Getting subscribers to whitelist you sure is a popular email marketing topic lately.
Fresh on the heels of Yahoo’s announcement that users can choose to view only emails from their contacts, Gmail is making a change of its own that makes email from contacts more usable and readable than email from non-contacts.
They’re not making a separate inbox for contacts, but they are changing one important part about how they treat emails from certain contacts:
Images On By Default For (Some) Contacts
Gmail recently announced that they’ll be enabling images for certain people in users’ contact lists.
The details:
- You must be in the Gmail user’s contact list.

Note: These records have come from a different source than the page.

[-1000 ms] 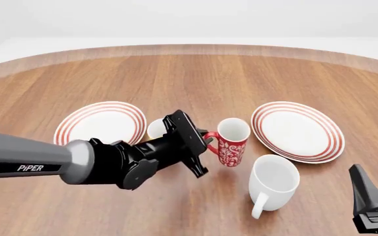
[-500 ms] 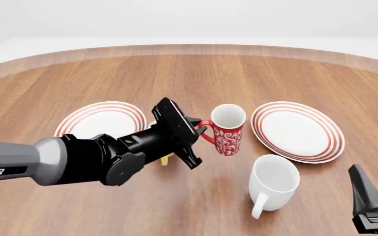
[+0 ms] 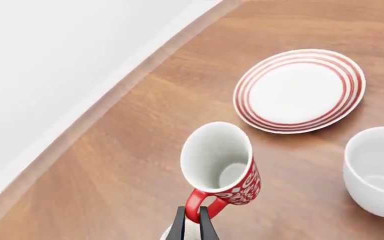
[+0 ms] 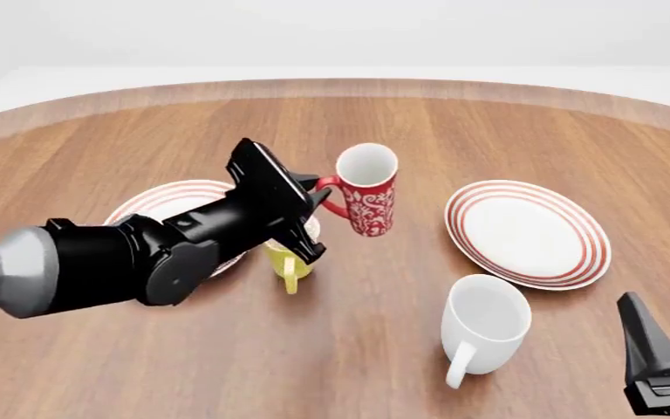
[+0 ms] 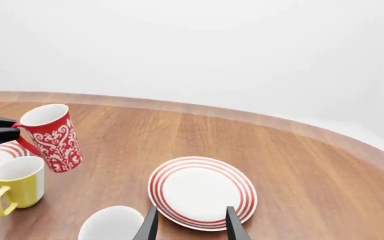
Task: Put the red mug on the left plate.
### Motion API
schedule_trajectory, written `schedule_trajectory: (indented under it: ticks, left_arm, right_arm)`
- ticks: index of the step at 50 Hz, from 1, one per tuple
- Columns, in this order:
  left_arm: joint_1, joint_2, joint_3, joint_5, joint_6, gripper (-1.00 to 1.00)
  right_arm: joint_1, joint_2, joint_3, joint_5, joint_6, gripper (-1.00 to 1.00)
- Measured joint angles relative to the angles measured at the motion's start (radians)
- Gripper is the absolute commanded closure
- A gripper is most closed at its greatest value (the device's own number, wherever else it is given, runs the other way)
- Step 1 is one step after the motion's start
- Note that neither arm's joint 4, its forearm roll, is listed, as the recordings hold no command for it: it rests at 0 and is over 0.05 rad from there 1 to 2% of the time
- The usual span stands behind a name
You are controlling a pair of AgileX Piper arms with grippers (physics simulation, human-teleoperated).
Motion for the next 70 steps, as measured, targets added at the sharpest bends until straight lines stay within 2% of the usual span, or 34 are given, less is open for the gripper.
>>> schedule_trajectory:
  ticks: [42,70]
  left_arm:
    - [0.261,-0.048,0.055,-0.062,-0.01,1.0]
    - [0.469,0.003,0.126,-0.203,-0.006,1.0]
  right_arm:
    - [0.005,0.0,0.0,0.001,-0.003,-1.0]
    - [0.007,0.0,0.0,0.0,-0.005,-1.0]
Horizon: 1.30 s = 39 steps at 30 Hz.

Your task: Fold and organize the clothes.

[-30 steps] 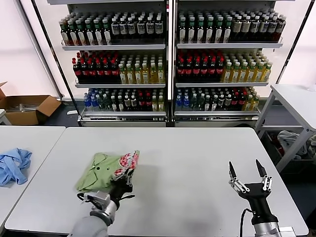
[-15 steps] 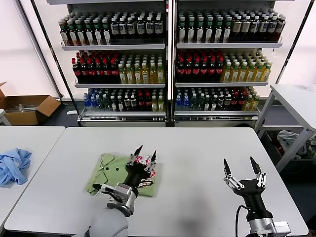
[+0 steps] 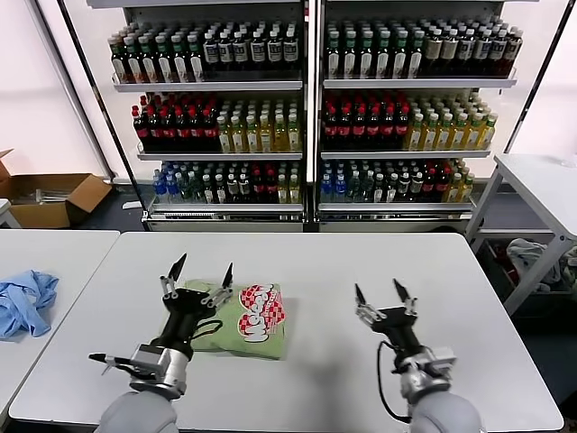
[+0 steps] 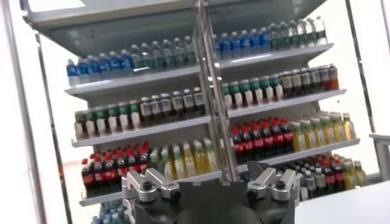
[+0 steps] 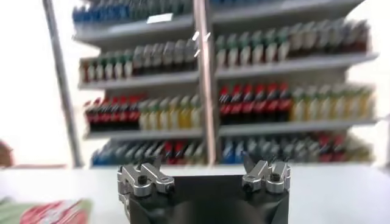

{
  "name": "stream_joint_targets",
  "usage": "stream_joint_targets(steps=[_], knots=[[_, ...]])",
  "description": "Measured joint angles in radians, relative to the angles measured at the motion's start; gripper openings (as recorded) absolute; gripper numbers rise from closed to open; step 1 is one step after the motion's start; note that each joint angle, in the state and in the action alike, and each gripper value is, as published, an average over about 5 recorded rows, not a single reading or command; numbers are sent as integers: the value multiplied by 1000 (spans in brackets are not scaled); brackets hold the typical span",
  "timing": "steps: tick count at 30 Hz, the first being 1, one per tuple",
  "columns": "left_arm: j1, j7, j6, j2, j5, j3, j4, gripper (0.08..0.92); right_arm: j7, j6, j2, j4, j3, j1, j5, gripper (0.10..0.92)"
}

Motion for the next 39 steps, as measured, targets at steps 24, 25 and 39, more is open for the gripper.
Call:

- You must be authenticating your emails using SPF or DKIM (AWeber does).
- The Gmail user must have sent you at least 2 emails. (They note that this is a starting-out threshold that may change.)
Read the announcement on the official Gmail blog.
“You Mean Subscribers Have to Email ME?”
Yep – getting them to list you in their address books is step #1, but they’ll also have to email you a couple times before images will be on by default.
But that’s OK. In fact, it’s a great reason to do something you should already be doing anyway: ask your subscribers for feedback!
Have them email you their thoughts on your emails…
- What they like
- What they don’t like
- What they want you to discuss in future emails
… and not only will you be on your way to meeting Gmail’s requirements for having images on by default, you’ll gain invaluable insight into how you can improve your emails.